Action steps: Identify aspects of your image that you’ve neglected. Set money aside in your budget to improve on them.
16. Improving existing skills
There’s a great (and really short) book called Mastery: The Keys to Success and Long-Term Fulfillment by George Leonard. Reading it roughly a year ago completely changed the way I think about skills.
Most people stop progressing in a particular area once they get just barely comfortable enough to do it on their own. As a result, they never get past what Leonard describes as the “hack” stage.
Enhancing your existing skills is one of the best things to spend money on because achieving true mastery brings a level of satisfaction you can’t really fathom when you’re just hacking it up.
Humble yourself and start learning again, even if it means paying someone to mentor you or taking a pass on unchallenging work in favor of fewer, more complex projects. It will pay off in the end once you’re functioning in a higher percentile.
Action steps: Pinpoint existing skills you haven’t sharpened in a while and identify steps you can take to keep progressing. Set aside a “progression fund” you can tap into to make that happen.
17. Your basic needs
While one might assume needs are just a given in any budget, it doesn’t always work out like that.
When I had really bad spending habits, I would be splurging on unnecessary things one minute and fighting to get the lotion out of an empty bottle the next.
Needs are needs. They should always be taken care of first. If you’re prioritizing frivolous things above basic needs, you probably have some impulse issues like I did.
You may also just be too cheap to address your needs adequately. Why do that to yourself, though? Are you really saving all that much money relative to the difficulty you’re putting yourself through?
Action steps: Identify needs you’ve neglected and incorporate them into your budget going forward.
18. “Cheat” items
I’ve saved this one for last because it’s really not something you should be thinking about until you’ve got other aspects of your personal finance under control.
“Cheat” items are some of the best things to spend money on because they can keep you grounded. Many people take off sprinting on the road to financial freedom as if it’s a race and they’re not allowed to do anything else but slash expenses and pay bills.
Good luck not burning out and falling back into bad habits if you take that approach, though.
In my view, as long as you’re on the road, it’s okay to jog every once in a while, also known as treating yourself to a cup of coffee or a nice dinner. You can use these purchases to celebrate little wins along the way.

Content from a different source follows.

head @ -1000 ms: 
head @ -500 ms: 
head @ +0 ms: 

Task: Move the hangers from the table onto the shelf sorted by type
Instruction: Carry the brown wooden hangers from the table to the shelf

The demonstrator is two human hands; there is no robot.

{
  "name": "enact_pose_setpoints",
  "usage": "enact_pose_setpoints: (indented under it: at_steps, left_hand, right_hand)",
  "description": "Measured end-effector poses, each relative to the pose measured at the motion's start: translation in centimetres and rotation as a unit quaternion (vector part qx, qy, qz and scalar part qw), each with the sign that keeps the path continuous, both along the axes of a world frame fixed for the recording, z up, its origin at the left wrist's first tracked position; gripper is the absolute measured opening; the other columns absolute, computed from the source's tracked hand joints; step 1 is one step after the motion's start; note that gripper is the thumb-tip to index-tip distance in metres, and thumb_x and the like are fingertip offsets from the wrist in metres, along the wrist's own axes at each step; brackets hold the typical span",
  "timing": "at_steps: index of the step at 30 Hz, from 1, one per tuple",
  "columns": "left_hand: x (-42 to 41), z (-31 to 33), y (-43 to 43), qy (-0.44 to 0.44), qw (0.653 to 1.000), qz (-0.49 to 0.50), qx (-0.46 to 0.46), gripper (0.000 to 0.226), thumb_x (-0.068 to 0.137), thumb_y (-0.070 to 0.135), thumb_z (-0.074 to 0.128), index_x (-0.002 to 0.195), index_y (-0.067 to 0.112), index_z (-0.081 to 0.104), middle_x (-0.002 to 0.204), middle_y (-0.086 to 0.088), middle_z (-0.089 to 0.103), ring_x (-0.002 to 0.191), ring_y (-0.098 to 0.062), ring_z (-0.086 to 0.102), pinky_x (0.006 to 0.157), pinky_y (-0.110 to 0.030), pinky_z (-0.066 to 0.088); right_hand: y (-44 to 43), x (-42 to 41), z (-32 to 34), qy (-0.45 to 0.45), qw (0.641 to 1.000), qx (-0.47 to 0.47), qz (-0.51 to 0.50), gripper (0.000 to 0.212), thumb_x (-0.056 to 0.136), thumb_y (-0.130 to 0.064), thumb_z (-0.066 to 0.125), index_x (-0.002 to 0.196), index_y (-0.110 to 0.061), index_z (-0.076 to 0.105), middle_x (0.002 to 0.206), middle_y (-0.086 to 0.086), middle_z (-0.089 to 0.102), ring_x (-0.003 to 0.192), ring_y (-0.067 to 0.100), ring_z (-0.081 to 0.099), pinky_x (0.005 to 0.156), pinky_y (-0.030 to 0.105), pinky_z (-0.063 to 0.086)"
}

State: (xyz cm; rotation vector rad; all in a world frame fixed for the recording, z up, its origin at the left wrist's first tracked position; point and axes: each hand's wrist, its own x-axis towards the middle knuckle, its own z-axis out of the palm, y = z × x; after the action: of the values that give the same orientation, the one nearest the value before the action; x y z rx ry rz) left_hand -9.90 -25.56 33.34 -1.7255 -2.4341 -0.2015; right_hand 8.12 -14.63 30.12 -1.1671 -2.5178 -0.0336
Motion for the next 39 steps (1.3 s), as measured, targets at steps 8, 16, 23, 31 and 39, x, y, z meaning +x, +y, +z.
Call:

As long as you budget for fun (rather than just spending impulsively) and never take your eyes off the prize, you’ll be fine.
Action steps: Budget for a couple of small “cheat” items every month and perhaps one medium-sized item every year or so. You won’t have to feel guilty when you spend the money because you’ll have planned for it.
I hope this article has helped you rethink budgeting. While the brute force method of slashing all discretionary spending certainly helps some people get their finances under control, I’m among those who prefer allocating funds to beneficial things and letting the junk fall away on its own.
If you’re paying off substantial amounts of debt or have an otherwise strenuous financial situation, I’d encourage you to speak with an advisor about your budget. The action steps I’ve outlined in this article can serve as a great starting point for those conversations.